Iniziamo intanto a ricordare che un campo da tennis è lungo 23,77 metri e largo 8,23 metri per il singolo e 10,97 metri per il doppio. È diviso a metà da una rete che ha un’altezza al centro di 0,914 m e ai lati di 1,07 m. Negli incontri di singolare vengono utilizzati dei paletti, posizionati nei corridoi. I due rettangoli di battuta in ogni metà campo sono lunghi 6,40 metri per una larghezza di 4,115 metri. Le dimensioni degli spazi esterni ai lati e a fondo campo, ovvero gli ‘out’, hanno dimensioni variabili in base alle competizioni nazionali e internazionali.
Se le dimensioni del campo da tennis sono uguali ovunque, possono invece cambiare le superfici: abbiamo la terra battuta, l’erba, il sintetico o le resine. Cambiando superficie si cambia anche gioco e condizioni di rimbalzo delle palline. I fattori esterni che incidono sulle diverse superfici sono l’umidità, il caldo intenso, il vento e la pioggia.
Vi facciamo una veloce panoramica dei terreni di gioco.

Terra battuta
La velocità della palla è ridotta rispetto ad altri terreni di gioco, ed è adatta a giocatori con buoni colpi in top-spin che permettono un rimbalzo alto e lungo. L’importante su questo terreno è la costruzione del punto e la tenuta sugli scambi lunghi. L’umidità e la pioggia possono appesantire il campo rendendolo ancora più lento o formando delle buche che portano a rimbalzi irregolari delle palline. La terra battuta è una pavimentazione realizzata normalmente in argilla. Prevalentemente di colore rosso, nel mondo ne esistono anche di colore verde, blu, grigia, gialla, marrone.
Erba naturale
E’ la superficie più rapida ma anche più scivolosa e morbida, qui il rimbalzo è spesso irregolare, imprevedibile e molto basso. Per questo è amata da chi possiede un ottimo servizio e doti di gioco al volo, è efficace anche il back di rovescio. E’ una superficie che si deteriora velocemente anche nella stessa settimana del torneo e ha alti costi di manutenzione. Il tennis è nato sui prati quindi l’erba naturale è il primo tipo di superficie utilizzato, poi cambiato per venire incontro alle condizioni climatiche dei diversi Stati dove ha attecchito questo sport.
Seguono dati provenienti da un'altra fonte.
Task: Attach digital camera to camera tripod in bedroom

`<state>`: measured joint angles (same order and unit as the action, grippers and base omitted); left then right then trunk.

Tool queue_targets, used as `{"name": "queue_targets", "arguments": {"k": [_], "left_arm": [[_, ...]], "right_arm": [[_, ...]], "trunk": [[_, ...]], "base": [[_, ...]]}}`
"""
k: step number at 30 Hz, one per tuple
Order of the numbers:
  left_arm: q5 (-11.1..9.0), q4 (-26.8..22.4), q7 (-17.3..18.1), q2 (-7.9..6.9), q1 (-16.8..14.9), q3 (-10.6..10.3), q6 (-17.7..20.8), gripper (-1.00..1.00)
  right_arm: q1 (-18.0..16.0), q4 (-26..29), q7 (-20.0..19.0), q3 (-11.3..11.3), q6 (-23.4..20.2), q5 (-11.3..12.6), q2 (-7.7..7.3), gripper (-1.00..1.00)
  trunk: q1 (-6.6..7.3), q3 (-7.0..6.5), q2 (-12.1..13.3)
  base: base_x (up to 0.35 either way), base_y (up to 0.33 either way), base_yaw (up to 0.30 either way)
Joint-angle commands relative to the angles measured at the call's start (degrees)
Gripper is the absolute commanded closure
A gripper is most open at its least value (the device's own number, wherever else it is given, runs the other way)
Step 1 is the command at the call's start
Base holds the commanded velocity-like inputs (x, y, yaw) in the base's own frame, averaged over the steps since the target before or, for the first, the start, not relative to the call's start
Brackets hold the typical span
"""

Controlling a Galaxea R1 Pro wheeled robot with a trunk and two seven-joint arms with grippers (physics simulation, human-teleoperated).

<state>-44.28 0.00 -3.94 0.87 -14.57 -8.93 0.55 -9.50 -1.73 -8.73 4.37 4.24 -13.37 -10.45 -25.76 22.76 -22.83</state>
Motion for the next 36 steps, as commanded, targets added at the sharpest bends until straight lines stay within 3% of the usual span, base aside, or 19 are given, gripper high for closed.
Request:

Sintetico – Cemento – Resine
Terreno liscio e regolare non richiede particolari manutenzioni ma essendo una superficie “dura” provoca traumi fisici e danni alla schiena, alle caviglie o alle ginocchia dei giocatori. Chi ama queste superfici predilige lo schema di gioco servizio e dritto.
Outdoor e indoor
C’è un altro tipo di condizione che influisce sul gioco, ovvero se si gioca al chiuso o all’aperto. Il gioco al coperto è in genere più facile perché non vi è la presenza di agenti atmosferici che varia le condizioni del gioco. All’aperto il vento può variare la traiettoria di un colpo, il sole può non far vedere dove colpire durante uno smash, … E poi generalmente la velocità di palla indoor è maggiore.
Tipologie di superficie
In base ai materiali utilizzati per la costruzione i campi da tennis posso essere classificati in 5 tipologie di superficie: lenta (slow pace), medio/lenta (medium/slow pace), media velocità (medium pace), medio/veloce (medium/fast pace), veloce (fast pace). Il grado di “velocità” della superficie è determinato da quattro fattori fisici: attrito, elasticità, smorzamento e rimbalzo. Il primo misura la perdita di energia cinetica della pallina al contatto con il terreno; l’elasticità è un parametro che determina invece la capacità di assorbimento degli impatti del piede con il suolo. L’altezza del rimbalzo è direttamente proporzionale all’elasticità (e inversamente allo smorzamento), mentre gli spin vengono restituiti (alto il top, basso il back) se c’è notevole attrito; infine a più smorzamento corrisponde minor rimbalzo.